##### Provided data #####

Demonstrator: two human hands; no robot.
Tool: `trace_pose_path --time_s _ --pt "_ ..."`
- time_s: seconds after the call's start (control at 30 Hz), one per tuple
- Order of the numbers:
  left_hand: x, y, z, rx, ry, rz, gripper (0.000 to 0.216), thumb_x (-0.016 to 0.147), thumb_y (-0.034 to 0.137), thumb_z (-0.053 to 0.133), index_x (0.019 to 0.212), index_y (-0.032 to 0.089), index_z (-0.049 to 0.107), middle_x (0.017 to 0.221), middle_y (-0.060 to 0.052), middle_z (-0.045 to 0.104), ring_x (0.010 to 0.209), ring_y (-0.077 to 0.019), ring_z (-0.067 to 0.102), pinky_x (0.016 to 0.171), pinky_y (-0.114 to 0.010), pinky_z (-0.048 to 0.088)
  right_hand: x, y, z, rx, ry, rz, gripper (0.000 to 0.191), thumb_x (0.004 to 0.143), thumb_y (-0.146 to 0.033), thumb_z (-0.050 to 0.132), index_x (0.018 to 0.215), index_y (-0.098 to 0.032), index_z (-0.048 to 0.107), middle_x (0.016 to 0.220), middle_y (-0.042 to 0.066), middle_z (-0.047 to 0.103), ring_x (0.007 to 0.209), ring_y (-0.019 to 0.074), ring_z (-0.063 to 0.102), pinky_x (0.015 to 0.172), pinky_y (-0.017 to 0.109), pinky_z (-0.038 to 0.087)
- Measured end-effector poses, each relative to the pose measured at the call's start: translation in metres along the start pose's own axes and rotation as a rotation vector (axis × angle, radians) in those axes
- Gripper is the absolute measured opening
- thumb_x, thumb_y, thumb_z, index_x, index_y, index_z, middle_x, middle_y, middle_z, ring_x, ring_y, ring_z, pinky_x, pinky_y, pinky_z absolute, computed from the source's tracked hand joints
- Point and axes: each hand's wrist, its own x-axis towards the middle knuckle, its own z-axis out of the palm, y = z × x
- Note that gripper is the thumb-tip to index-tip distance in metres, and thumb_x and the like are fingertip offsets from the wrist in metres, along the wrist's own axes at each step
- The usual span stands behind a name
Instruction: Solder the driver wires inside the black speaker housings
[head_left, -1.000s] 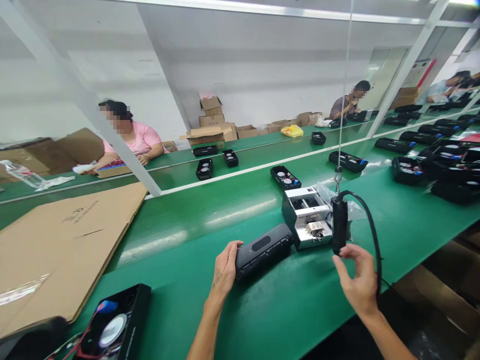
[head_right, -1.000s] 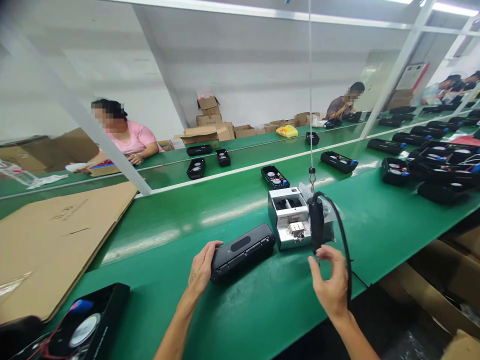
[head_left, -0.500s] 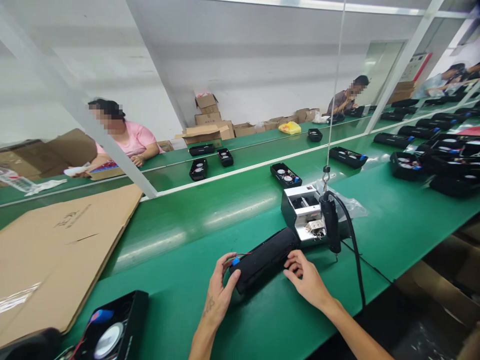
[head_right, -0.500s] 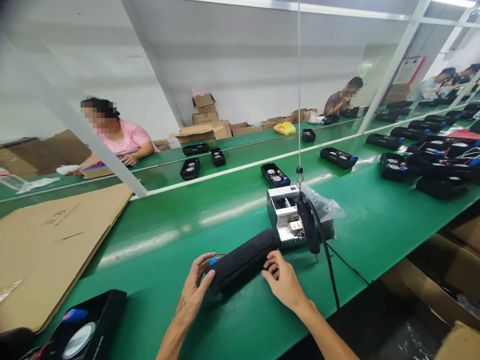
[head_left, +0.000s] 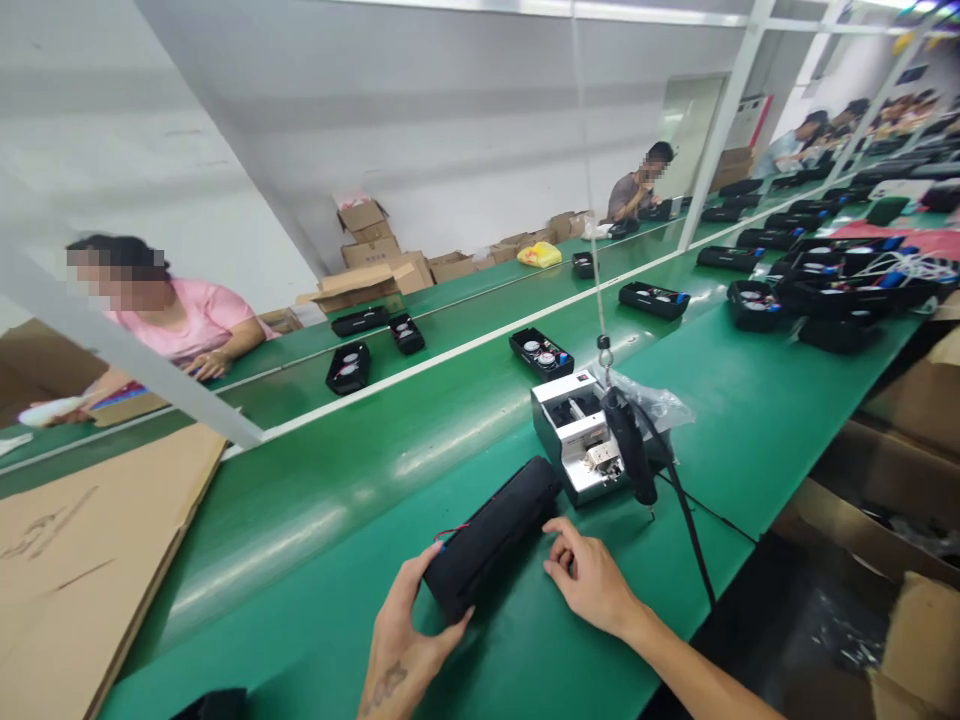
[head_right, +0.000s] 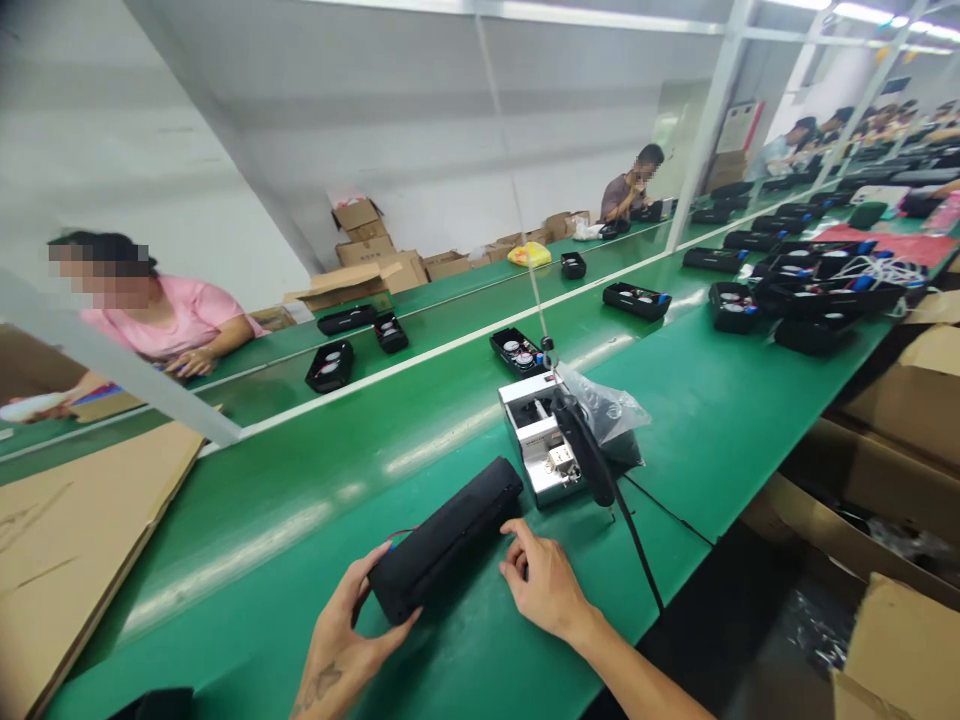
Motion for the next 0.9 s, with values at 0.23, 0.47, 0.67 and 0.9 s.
trace_pose_path --time_s 0.23,0.47,0.67,0.9 --pt "0.153 -0.001 -0.029 0.435 0.169 0.169 0.062 0.087 0.032 0.066 0.148 0.022 0.055 0.127 -0.012 0.065 0.125 -0.0337 0.059 0.115 -0.053 0.046 0.000 -0.006 0.004 -0.092 0.019 0.035 0.029 0.091 -0.017 0.057 0.117 -0.026 0.066 0.083 -0.001 0.074 0.078 0.0207 0.073 0.083 0.035 0.054" --pt "0.199 -0.011 -0.013 0.471 0.204 0.011 0.048 0.078 0.011 0.065 0.124 0.021 0.068 0.112 -0.008 0.065 0.116 -0.0322 0.060 0.116 -0.065 0.039 0.006 0.010 0.011 -0.070 0.064 -0.047 0.019 0.088 -0.021 0.056 0.101 -0.025 0.069 0.074 0.000 0.074 0.067 0.0215 0.071 0.070 0.032 0.056" --pt "0.095 0.000 -0.032 0.399 0.202 -0.024 0.050 0.093 0.027 0.062 0.142 0.025 0.061 0.146 -0.011 0.059 0.135 -0.0271 0.061 0.116 -0.046 0.051 0.000 0.022 0.007 0.007 0.064 -0.108 0.022 0.092 -0.042 0.060 0.085 -0.027 0.074 0.072 0.002 0.077 0.061 0.0217 0.072 0.062 0.031 0.060" --pt "-0.139 -0.008 -0.102 0.635 0.384 -0.239 0.048 0.099 0.046 0.060 0.145 0.033 0.064 0.138 -0.011 0.070 0.133 -0.0339 0.065 0.114 -0.059 0.052 0.005 0.053 0.006 -0.040 0.052 -0.108 0.030 0.082 -0.060 0.070 0.082 -0.033 0.082 0.072 0.002 0.080 0.053 0.0235 0.072 0.051 0.031 0.062"
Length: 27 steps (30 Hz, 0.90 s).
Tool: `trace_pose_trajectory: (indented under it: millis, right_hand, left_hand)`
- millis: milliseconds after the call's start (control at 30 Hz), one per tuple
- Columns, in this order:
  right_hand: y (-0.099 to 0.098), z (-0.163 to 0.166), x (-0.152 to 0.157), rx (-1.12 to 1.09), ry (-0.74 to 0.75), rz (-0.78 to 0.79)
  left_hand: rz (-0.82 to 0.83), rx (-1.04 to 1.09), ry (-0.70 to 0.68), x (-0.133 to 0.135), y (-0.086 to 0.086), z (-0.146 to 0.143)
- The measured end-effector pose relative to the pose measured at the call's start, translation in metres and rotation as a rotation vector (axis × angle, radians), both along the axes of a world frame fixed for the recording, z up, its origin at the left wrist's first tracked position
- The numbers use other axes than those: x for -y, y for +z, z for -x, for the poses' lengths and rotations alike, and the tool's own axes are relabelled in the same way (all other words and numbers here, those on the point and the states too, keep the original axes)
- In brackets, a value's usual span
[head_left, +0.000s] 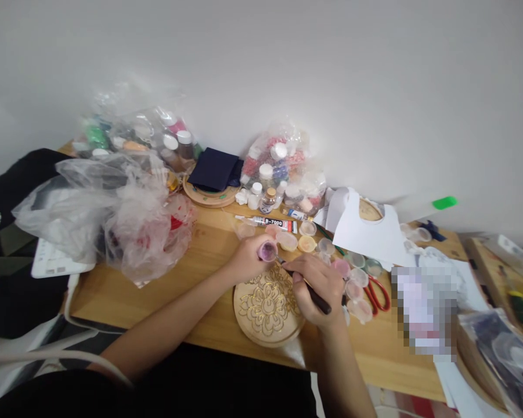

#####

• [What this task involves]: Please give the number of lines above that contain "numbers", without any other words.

• [Response below]: 2